The lines from the one containing "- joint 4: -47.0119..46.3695" through the last one in the data: please copy those exactly, and only those, without the pictures.

[Recorded data — start]

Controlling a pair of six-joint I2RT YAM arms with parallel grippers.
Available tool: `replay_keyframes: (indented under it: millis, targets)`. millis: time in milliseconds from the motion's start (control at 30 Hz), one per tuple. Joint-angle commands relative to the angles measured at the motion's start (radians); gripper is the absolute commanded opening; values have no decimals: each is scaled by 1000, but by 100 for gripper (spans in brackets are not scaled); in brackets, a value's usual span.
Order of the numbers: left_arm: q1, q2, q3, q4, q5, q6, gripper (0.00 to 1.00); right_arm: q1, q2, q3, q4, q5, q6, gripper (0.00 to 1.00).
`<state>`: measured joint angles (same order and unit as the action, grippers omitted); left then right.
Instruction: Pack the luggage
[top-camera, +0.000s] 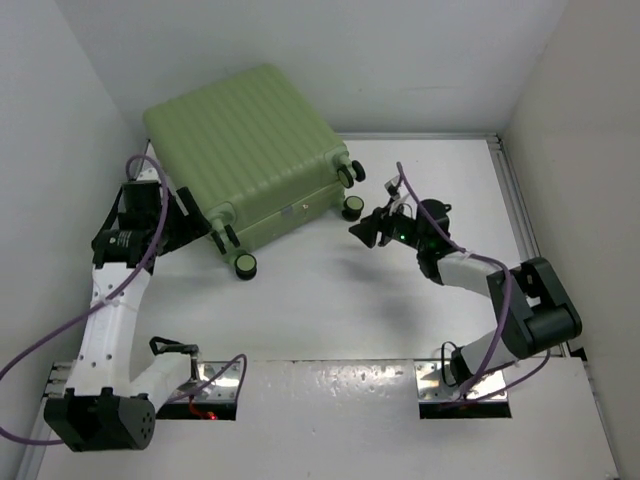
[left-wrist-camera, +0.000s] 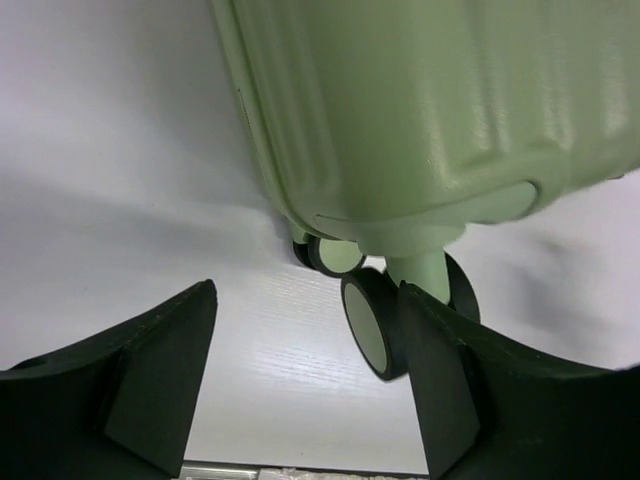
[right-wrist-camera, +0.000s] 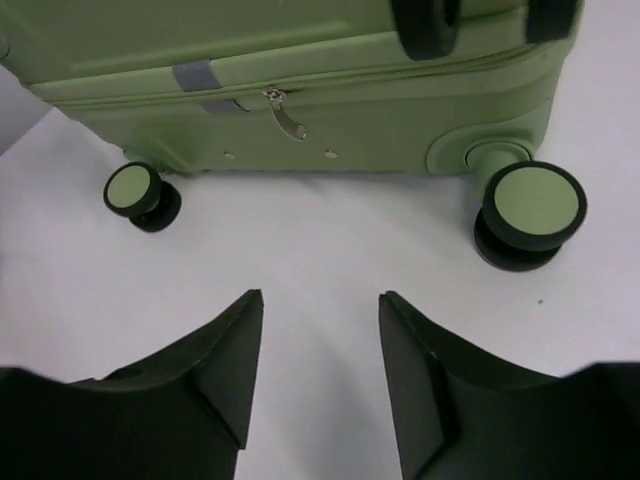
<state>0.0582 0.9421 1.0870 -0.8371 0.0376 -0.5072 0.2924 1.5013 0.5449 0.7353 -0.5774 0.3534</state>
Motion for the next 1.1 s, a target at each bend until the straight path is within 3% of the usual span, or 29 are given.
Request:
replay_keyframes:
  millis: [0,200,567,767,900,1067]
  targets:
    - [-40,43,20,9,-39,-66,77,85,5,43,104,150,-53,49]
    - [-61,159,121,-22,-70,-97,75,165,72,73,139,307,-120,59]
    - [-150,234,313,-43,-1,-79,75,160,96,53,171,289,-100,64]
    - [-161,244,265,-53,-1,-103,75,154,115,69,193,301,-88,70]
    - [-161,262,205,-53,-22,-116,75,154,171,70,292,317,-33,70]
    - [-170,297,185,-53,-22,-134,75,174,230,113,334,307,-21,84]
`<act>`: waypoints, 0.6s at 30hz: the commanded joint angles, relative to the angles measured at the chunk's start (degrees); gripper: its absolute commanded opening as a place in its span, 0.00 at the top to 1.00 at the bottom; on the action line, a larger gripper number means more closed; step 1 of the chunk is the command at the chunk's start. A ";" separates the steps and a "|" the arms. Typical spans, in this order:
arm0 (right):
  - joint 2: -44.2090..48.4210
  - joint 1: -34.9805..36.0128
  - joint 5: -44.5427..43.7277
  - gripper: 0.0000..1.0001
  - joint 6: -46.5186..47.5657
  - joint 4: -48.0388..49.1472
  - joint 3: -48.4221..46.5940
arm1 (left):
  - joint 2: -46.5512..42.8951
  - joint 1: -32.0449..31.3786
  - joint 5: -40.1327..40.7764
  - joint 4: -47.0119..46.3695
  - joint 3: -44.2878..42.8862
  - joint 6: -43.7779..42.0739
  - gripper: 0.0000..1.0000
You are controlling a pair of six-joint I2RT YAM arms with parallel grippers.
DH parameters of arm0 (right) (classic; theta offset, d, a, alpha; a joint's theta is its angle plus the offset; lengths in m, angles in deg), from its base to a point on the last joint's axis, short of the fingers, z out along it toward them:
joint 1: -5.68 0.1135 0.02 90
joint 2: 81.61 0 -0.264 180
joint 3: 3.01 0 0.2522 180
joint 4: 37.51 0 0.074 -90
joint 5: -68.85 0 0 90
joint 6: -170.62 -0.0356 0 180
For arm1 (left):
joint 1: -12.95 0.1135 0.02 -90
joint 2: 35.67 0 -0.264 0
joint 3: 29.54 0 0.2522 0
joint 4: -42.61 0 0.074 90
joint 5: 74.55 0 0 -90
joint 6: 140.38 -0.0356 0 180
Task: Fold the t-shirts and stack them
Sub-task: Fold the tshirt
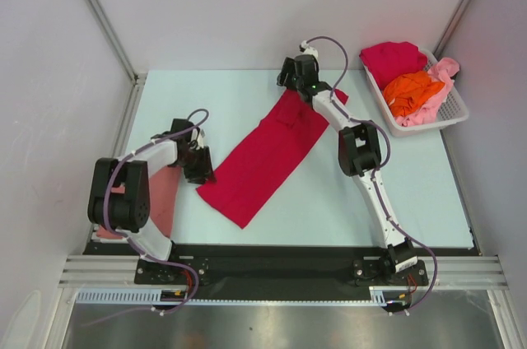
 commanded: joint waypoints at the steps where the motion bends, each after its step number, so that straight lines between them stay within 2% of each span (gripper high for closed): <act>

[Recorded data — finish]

Answer to this exercise =
  - joint 4: -47.0119..46.3695
  - joint 3: -44.2878..42.8862
  - joint 6: -43.7779..42.0739
  - gripper: 0.0000..1.0000
You are controlling a pair of six-joint I2RT YAM arms with parallel grippers.
DH parameters of arm0 (right) (classic; theta offset, d, a, alpha; a joint's theta is its angle plus the offset; lengths in m, angles in deg), from its base to a point on the last joint's axis, short of the fingers, z out along it toward them:
joint 1: -5.68 0.1135 0.02 90
joint 2: 81.61 0 -0.264 180
joint 3: 3.01 0 0.2522 180
joint 4: 37.51 0 0.074 -90
joint 5: -68.85 0 0 90
joint 6: -170.62 -0.0356 0 180
For arm1 (left):
joint 1: -12.95 0.1135 0.02 -90
joint 2: 35.67 0 -0.264 0
joint 3: 29.54 0 0.2522 0
joint 4: -42.61 0 0.074 90
joint 5: 74.55 0 0 -90
joint 6: 140.38 -0.0356 0 180
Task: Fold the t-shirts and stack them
Sub-task: Fold the tshirt
 commanded: joint waypoints at the steps where the motion bends, each after its step number, so that straight lines between them stay within 2% of each span (gripper high for closed): <act>

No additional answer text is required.